Project

General

Profile

Actions

Bug #64679

open

cephfs: removexattr should always return -ENODATA when xattr doesn't exist

Added by Xiubo Li about 2 months ago. Updated about 2 months ago.

Status:
Fix Under Review
Priority:
Normal
Assignee:
Category:
-
Target version:
-
% Done:

0%

Source:
Tags:
Backport:
Regression:
No
Severity:
3 - minor
Reviewed:
Affected Versions:
ceph-qa-suite:
Component(FS):
Labels (FS):
Pull request ID:
Crash signature (v1):
Crash signature (v2):

Description

This issue is from https://github.com/ceph/ceph/pull/55087.

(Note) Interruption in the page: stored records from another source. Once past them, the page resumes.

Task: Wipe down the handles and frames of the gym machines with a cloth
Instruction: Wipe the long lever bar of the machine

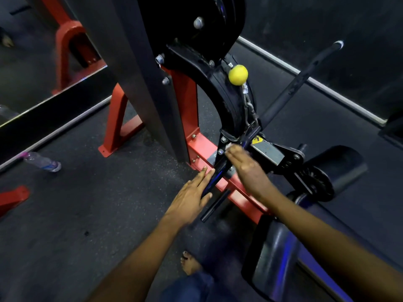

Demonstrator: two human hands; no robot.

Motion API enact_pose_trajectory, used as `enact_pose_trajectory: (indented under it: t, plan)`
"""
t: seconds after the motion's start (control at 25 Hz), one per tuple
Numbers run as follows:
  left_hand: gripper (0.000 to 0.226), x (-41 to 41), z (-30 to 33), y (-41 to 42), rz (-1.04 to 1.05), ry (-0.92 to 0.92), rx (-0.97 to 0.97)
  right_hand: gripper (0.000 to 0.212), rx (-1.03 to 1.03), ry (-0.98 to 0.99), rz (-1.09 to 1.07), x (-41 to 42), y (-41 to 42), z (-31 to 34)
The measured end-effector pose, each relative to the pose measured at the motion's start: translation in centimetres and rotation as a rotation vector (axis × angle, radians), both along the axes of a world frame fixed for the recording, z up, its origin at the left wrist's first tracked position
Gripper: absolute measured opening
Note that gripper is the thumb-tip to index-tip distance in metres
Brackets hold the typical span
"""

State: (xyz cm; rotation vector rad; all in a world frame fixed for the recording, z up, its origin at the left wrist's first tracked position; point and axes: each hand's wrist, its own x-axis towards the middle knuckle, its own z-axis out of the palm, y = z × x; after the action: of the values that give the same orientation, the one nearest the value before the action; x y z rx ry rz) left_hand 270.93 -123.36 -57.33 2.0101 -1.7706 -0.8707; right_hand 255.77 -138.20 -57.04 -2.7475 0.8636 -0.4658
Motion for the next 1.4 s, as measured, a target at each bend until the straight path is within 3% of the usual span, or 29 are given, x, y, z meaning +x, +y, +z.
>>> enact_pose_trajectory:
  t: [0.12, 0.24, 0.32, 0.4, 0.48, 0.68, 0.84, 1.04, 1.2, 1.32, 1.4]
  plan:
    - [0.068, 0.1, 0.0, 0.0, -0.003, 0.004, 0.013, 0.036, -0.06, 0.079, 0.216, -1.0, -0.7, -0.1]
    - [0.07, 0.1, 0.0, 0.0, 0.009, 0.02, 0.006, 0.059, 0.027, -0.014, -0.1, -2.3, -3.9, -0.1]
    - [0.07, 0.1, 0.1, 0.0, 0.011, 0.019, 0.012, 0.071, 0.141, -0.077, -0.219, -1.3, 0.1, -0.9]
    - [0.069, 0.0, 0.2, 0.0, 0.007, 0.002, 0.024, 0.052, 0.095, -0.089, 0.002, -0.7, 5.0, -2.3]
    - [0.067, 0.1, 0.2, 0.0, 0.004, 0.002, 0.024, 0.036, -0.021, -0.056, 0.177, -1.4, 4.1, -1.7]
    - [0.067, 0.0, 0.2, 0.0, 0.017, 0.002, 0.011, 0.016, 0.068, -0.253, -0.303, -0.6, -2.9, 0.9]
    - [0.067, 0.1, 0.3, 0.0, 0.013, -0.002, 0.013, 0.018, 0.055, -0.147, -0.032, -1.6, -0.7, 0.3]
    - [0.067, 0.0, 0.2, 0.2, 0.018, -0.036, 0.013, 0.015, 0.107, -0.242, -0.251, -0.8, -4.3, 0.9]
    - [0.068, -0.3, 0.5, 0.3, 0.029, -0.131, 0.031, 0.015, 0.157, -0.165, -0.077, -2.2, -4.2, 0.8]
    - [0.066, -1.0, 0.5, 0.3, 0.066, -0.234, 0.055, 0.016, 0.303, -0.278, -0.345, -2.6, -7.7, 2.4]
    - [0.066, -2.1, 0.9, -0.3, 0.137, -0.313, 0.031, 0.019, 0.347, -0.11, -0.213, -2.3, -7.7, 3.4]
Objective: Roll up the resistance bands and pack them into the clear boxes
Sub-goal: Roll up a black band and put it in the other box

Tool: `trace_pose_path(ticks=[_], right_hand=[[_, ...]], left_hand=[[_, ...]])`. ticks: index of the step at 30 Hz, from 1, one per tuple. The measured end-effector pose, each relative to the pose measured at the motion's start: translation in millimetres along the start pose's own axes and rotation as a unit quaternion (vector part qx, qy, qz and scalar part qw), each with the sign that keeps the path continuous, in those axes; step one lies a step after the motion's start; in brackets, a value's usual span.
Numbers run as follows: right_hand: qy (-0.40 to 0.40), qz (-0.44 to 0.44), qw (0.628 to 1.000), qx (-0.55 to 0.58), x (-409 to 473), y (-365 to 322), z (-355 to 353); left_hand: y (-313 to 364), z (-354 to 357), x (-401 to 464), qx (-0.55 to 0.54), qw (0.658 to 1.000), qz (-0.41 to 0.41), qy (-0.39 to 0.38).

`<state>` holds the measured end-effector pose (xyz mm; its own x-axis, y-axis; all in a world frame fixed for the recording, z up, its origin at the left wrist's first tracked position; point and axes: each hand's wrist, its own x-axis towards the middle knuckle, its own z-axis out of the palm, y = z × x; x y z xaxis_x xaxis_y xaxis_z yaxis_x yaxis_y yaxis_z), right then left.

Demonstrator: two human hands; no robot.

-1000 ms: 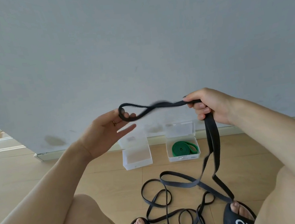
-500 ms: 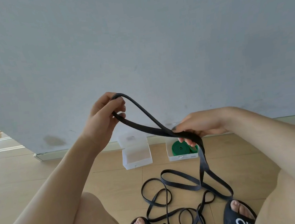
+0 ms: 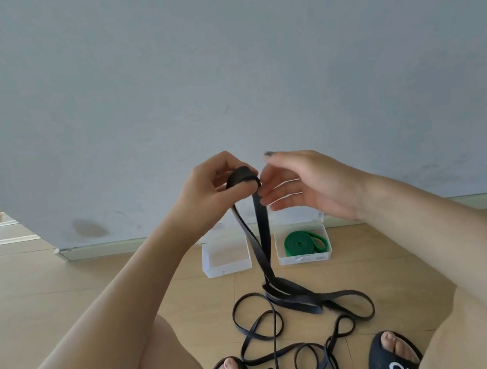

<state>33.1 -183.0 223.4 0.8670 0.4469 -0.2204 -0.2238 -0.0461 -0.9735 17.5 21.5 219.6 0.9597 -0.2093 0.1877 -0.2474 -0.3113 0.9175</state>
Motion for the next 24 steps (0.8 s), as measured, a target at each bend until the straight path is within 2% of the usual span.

The POSIX says we should return -ENODATA when the corresponding
attribute doesn't exist when removing it. While there is one
exception for the acl ones in the local filesystems, for exmaple
for xfs, which will treat it as success.

While in the MDS side there have two ways to remove the xattr:
sending a CEPH_MDS_OP_SETXATTR request by setting the 'flags' with
CEPH_XATTR_REMOVE and just issued a CEPH_MDS_OP_RMXATTR request
directly.

For the first one it will always return 0 when the corresponding
xattr doesn't exist, while for the later one it will return
-ENODATA instead, this should be fixed in MDS to make them to be
consistent.

Actions #1

Updated by Xiubo Li about 2 months ago

  • Description updated (diff)
Actions #2

Updated by Xiubo Li about 2 months ago

  • Status changed from In Progress to Fix Under Review
  • Pull request ID set to 55945
Actions #3

Updated by Xiubo Li about 2 months ago

  • Description updated (diff)
Actions #4

Updated by Venky Shankar about 2 months ago

Xiubo,

I see the following commit in the testing kernel:

commit dd5c1cd171679b4e0ceeab3e8d62f25c2b4e6412 (HEAD -> testing, ceph-client/testing)
Author: Xiubo Li <xiubli@redhat.com>
Date:   Mon Mar 4 10:25:00 2024 +0800

    ceph: return -ENODATA when xattr doesn't exist for removexattr

    The POSIX says we should return -ENODATA when the corresponding
    attribute doesn't exist when removing it. While there is one
    exception for the acl ones in the local filesystems, for exmaple
    for xfs, which will treat it as success.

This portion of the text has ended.